Now, the more than 47,000 basic education schools in Myanmar must pass a 30-point COVID-19 prevention inspection before reopening, ensuring proper sanitation, ventilation and space for social distancing. The junta has trimmed the reopening test from an earlier 80-point one established by the NLD government, but it’s uncertain how many schools will be able to prepare for and pass the test in the next month with their staff diminished by the CDM.

Dr Phyu Phyu Aye, director of the Ministry of Health and Sport’s Public Health Department, declined to answer, insisting the question must be put to the Department of Basic Education, but spokespersons for that department would not take Frontier’s calls.

Daw Win Win Nwe, principal of the Practicing School at the Yangon University of Education in Kamaryut Township, said she had received no instructions on reopening other than that all basic education schools must reopen in June. She said that there had been no inspections to ensure compliance with the health ministry’s COVID-19 prevention measures yet.
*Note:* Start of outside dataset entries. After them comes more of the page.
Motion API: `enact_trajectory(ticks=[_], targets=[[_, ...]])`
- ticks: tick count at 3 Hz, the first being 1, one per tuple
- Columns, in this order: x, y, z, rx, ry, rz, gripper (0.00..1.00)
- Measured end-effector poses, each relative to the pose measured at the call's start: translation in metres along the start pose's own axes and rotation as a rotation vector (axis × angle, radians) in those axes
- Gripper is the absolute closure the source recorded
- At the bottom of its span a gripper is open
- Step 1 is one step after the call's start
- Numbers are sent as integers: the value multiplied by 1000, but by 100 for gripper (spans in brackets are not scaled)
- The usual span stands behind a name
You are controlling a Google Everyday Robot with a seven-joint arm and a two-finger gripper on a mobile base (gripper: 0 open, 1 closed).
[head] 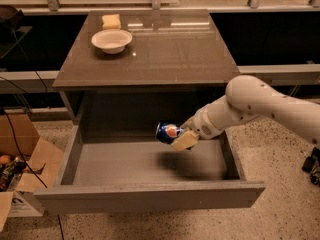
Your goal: Pick pepsi can from top drawer and place on counter
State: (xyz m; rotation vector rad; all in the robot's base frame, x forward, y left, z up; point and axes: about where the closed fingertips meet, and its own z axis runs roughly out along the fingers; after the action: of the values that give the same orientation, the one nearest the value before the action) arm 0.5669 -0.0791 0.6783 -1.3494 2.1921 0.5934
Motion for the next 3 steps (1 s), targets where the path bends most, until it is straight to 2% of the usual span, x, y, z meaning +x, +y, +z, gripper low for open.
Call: enact_trajectory(ticks=[1,2,3], targets=[[-45,-15,-96,62,-22,-125,100],[-82,-30,-152,122,-44,-213,100],[-125,-54,-179,158,-37,-289,100]])
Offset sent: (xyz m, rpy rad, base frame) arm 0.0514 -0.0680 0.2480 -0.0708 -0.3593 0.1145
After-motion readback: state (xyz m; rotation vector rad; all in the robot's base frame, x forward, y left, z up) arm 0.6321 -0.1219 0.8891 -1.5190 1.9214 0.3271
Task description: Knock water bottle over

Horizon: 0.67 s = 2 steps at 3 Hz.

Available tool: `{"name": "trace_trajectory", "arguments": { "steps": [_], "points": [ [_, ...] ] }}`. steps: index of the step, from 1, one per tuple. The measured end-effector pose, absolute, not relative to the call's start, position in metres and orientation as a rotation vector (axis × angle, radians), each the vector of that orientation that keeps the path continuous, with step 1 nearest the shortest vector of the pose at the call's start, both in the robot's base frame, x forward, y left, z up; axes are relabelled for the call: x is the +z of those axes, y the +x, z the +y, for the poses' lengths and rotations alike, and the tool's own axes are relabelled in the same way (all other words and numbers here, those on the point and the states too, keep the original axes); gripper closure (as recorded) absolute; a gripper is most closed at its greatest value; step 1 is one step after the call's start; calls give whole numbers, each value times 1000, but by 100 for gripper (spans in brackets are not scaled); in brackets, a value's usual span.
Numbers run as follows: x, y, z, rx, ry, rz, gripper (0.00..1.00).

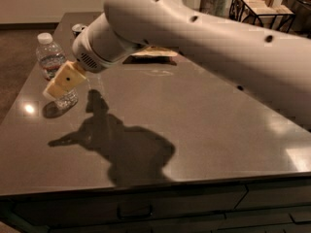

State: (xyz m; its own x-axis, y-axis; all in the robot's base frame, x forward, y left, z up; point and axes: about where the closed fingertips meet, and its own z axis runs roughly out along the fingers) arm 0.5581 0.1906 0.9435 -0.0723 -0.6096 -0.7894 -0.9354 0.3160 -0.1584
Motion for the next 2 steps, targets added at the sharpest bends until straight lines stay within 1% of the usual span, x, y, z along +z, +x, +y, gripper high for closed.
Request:
{"name": "trace_trajectory", "arguments": {
  "steps": [2],
  "points": [
    [943,562,241,599,-1398,1746,0]
  ]
}}
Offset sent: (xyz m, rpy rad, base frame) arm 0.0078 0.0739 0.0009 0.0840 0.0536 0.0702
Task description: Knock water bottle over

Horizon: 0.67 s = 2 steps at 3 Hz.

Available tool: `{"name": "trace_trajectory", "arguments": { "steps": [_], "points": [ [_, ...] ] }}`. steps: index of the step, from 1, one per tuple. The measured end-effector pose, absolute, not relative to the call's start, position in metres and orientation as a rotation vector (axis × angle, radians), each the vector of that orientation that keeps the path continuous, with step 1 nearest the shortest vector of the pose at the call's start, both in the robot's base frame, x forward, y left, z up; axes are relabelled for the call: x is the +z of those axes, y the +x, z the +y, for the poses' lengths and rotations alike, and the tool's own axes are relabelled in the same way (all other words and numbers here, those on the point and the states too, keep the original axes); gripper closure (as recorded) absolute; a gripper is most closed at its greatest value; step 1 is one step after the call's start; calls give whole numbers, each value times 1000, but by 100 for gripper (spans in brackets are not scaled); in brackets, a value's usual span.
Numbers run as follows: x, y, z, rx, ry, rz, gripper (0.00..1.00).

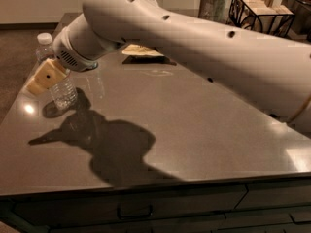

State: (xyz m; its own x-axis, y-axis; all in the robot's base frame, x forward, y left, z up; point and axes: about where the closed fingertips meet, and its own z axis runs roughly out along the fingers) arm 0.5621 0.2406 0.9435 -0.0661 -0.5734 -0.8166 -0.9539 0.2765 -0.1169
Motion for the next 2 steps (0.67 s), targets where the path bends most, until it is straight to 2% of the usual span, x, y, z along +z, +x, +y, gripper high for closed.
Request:
{"name": "trace_trajectory", "arguments": {
  "steps": [2],
  "points": [
    [949,568,257,662,-1375,1751,41]
  ]
}}
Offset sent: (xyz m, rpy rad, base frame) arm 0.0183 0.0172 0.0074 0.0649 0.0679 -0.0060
Since September 21 last year, the Practicing School has been used as a quarantine centre for citizens returning from overseas.

“Preparations to reopen the school will have to include cleaning and disinfecting the classrooms,” she said.

With teachers and students being shot and arrested, however, COVID-19 precautions seem like the last concern for most students and their parents.

U Soe Soe and Daw Toe Toe Lwin, whose 11-year-old daughter, Ma Aye Myat Thu, was shot in the head by security forces on March 27 as she played in her yard, say they will never send their children to a military-run schools.

The preteen left behind four sisters, one of whom has graduated and one who is not yet of school age.

“We do not dare to enroll our other two daughters if their schools reopen,” Toe Toe Lwin told Frontier. “We lost our beloved daughter, Ma Aye Myat Thu, due to the military’s brutality … We do not want to lose any more children.”